In considering the flow of domestic migrants (interprovincial migration), a couple of intriguing trends emerge, including population losses in all provinces and territories outside of Alberta, Saskatchewan, and NWT. Although Saskatchewan and NWT only experienced small net interprovincial migration gains (of 1,207 and 143 additional people, respectively), Alberta welcomed, on a net basis, 13,791 domestic migrants in Q2, a level only previously attained in 2006, 1998, and then way back in 1981.

Alberta has generally experienced net gains from domestic migration through much of the historical record, with consecutive quarterly losses from domestic migration only recorded in the 1980s and the early- to mid-1990s. More recently, the third and fourth quarters of 2009 also saw a loss of about 2,000 net domestic migrants each quarter. Over the past ten quarters (Q1 2011 to Q2 2013), Alberta has attracted the largest number net domestic migrants of all provinces—by far—averaging over 8,700 net additions annually through domestic migration.

Although domestic migration historically took more people away from Saskatchewan than it brought to it, this trend shifted in Q3 2006, making the loss of population through domestic migration a sporadic occurrence. More specifically, over the past 27 quarters Saskatchewan experienced declines in net domestic migration in only three of them: Q1 2011, Q4 2012, and Q2 2013.

On the other end of the domestic migration spectrum, Atlantic Canada continues to lose population through domestic migration, while Ontario and Quebec have experienced quarterly losses in net domestic migration for close to a decade. As such, the most recent migration data merely represent one additional point along a trend line for these parts of Canada.

In the case of British Columbia in Q2 2013, net domestic migration was, once again, negative. While relatively small in number (1,258 more people moved from BC to other provinces than came back the other way), this net loss is a significant trend for two reasons. First, this quarterly loss follows on the heels of losses through the previous five quarters, representing the first time since 1997 that the province has seen this many consecutive quarters of net interprovincial out-migration. Second, while the wash and backwash of labour force migrants between BC and Alberta is evident in the migration data back to 1972 (54 percent of those who left BC went to Alberta), a significant proportion of the losses in the most recent quarter were to Ontario (4,178 people; 23 percent) and Saskatchewan (1,352 people; seven percent).

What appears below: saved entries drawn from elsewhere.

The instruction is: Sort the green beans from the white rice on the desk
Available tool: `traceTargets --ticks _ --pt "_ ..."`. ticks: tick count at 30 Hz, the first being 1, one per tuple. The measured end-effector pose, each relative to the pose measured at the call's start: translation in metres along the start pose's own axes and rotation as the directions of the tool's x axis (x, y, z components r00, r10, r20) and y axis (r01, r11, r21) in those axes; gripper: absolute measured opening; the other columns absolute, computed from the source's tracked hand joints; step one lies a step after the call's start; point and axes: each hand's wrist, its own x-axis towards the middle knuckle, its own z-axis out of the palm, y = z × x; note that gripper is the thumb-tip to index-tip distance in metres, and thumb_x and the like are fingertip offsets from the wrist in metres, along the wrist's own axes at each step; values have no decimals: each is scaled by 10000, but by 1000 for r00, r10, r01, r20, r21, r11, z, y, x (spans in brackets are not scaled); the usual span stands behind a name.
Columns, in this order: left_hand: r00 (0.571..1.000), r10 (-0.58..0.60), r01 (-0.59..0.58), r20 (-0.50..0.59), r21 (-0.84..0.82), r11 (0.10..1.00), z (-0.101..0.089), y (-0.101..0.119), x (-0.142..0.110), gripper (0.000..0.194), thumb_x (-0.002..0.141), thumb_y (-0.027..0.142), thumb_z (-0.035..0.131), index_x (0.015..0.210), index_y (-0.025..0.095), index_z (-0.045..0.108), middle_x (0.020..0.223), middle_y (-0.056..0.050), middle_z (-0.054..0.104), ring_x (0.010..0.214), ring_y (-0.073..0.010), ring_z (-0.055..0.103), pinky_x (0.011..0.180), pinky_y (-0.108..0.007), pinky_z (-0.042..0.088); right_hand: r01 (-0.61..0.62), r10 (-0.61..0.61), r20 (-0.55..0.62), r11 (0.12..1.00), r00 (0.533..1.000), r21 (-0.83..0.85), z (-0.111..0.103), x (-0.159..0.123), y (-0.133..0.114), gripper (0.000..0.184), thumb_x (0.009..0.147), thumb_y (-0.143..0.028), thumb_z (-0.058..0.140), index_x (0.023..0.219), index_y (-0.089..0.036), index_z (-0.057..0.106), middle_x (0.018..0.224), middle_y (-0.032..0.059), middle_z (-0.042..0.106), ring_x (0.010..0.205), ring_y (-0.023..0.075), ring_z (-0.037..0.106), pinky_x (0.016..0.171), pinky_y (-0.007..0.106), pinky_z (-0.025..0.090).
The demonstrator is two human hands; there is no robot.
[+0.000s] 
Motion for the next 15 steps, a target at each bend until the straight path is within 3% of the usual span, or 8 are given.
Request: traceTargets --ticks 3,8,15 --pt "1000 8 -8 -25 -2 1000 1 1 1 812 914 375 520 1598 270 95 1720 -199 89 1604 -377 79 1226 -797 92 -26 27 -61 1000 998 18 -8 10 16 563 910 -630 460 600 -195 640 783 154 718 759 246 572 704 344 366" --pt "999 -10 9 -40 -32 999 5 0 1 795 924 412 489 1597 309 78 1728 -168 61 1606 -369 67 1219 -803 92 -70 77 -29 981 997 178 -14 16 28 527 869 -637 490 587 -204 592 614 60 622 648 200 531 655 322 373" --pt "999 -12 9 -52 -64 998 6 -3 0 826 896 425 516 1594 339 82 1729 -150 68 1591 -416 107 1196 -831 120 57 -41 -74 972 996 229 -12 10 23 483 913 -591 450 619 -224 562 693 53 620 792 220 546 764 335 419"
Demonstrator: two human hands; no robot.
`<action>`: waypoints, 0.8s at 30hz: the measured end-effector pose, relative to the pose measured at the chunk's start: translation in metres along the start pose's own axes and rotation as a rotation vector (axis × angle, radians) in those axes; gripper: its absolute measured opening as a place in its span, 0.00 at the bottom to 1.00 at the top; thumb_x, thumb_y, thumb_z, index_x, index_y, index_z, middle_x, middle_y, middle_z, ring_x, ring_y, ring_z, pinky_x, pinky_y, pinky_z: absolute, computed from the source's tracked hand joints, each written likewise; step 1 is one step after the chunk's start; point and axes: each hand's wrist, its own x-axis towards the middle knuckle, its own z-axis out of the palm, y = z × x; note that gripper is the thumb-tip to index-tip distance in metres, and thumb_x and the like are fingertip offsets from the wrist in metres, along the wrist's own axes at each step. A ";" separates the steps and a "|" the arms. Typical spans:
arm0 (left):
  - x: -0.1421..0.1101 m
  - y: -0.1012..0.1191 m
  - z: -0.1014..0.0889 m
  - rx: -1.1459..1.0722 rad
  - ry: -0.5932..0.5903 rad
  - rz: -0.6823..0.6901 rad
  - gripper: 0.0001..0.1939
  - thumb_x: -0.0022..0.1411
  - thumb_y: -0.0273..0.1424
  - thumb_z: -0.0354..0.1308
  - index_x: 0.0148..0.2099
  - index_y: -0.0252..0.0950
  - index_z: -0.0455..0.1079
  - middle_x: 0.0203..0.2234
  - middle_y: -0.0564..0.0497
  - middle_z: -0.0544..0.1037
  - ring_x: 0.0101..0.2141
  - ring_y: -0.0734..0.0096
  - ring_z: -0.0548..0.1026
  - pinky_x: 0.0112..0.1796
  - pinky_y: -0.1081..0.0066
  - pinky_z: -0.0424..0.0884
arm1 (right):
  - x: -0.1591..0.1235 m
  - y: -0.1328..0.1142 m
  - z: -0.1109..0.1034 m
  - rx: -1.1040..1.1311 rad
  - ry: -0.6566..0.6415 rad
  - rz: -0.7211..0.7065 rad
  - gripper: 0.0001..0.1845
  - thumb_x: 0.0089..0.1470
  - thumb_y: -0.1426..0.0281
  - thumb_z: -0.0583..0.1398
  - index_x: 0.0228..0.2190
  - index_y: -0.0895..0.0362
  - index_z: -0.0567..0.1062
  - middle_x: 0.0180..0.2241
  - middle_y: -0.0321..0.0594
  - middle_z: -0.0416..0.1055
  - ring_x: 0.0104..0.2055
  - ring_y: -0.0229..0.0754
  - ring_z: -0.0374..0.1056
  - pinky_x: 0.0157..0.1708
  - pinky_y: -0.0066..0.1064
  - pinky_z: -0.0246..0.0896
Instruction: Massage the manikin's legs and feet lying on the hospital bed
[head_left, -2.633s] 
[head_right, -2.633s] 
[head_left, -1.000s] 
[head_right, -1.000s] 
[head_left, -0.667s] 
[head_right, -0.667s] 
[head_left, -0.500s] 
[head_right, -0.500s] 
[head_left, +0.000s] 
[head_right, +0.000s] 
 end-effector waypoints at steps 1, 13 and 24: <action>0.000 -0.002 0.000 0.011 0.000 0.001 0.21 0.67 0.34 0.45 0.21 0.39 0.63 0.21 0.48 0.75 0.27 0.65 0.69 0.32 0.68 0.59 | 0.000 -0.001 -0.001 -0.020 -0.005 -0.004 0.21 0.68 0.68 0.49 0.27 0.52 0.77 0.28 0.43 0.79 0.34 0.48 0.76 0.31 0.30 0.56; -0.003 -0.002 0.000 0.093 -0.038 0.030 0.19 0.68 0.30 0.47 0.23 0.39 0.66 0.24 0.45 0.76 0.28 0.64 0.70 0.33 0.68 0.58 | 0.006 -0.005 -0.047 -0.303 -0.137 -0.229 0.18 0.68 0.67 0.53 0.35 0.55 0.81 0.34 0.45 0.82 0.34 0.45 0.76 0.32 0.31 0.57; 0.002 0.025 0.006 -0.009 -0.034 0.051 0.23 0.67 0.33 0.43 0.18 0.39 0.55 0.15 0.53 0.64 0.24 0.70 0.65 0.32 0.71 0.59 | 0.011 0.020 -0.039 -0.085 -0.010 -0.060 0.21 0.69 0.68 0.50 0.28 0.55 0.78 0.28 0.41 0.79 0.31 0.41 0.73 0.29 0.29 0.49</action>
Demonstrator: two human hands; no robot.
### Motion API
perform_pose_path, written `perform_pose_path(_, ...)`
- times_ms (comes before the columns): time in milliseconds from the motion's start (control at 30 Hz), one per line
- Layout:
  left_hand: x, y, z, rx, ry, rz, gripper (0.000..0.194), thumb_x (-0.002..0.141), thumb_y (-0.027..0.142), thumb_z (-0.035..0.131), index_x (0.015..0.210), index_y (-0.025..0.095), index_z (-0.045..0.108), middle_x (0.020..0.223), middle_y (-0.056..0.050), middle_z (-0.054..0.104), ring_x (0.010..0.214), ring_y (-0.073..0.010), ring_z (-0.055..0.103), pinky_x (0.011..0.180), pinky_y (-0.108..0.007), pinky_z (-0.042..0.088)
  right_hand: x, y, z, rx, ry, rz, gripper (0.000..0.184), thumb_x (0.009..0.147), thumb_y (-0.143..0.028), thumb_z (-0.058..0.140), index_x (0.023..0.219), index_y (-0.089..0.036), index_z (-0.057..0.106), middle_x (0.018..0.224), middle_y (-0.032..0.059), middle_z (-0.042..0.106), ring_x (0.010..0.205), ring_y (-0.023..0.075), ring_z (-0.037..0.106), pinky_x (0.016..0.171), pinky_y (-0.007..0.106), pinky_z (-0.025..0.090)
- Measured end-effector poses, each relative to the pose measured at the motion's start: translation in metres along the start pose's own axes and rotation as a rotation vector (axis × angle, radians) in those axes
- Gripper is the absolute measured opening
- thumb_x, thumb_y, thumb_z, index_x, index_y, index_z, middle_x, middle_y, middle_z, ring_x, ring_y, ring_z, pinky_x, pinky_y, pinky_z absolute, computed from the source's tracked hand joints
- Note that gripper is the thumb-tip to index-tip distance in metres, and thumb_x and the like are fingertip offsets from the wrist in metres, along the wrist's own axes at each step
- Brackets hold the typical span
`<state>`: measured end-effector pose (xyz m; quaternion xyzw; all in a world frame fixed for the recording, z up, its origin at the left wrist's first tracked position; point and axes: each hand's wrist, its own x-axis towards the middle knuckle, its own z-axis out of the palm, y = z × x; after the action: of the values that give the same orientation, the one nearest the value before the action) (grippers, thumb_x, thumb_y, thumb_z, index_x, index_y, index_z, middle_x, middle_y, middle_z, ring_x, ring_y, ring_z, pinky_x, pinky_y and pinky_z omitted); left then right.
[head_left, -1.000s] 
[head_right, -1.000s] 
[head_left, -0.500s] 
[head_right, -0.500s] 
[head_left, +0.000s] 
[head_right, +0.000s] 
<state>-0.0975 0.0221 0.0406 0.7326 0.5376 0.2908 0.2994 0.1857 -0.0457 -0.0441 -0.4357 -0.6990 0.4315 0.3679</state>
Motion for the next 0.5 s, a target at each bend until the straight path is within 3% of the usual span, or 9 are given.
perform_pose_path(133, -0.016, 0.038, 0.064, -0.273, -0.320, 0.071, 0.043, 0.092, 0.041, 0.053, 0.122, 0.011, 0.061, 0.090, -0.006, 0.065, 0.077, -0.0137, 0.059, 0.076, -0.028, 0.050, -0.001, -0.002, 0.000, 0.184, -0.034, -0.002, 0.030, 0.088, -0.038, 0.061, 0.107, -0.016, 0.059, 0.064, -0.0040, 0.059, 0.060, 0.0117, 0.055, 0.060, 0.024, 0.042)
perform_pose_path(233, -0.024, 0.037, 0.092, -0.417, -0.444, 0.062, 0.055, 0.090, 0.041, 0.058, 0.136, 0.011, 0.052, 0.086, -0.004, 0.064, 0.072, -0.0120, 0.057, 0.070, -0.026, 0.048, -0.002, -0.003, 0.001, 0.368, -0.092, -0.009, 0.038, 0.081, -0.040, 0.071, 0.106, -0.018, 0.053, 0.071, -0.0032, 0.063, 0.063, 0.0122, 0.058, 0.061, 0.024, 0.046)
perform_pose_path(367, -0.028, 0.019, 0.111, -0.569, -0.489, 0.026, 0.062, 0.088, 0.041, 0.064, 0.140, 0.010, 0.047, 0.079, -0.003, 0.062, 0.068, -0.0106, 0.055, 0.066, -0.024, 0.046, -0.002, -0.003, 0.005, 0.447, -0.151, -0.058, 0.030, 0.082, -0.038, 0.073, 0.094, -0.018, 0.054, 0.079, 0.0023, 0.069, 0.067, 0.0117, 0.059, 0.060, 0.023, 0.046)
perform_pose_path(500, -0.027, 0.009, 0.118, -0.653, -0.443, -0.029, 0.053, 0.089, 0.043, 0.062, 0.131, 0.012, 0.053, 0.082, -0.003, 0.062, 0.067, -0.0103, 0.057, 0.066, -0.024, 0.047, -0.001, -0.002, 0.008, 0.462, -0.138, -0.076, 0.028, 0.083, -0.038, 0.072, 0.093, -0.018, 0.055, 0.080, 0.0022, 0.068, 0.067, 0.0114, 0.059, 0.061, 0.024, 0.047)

While these numbers and trends are interesting in and of themselves, the migration data may be good leading indicators of overall economic activity (as we have shown in the past); it follows, then, that the resource-rich prairie provinces (Saskatchewan and Alberta) could outperform the national average in terms of GDP growth over the near-term. With economic growth being facilitated by a growing labour force—and implicitly a growing population—the recent pattern of domestic migration flows should be food for thought for all other Canadian provinces and territories.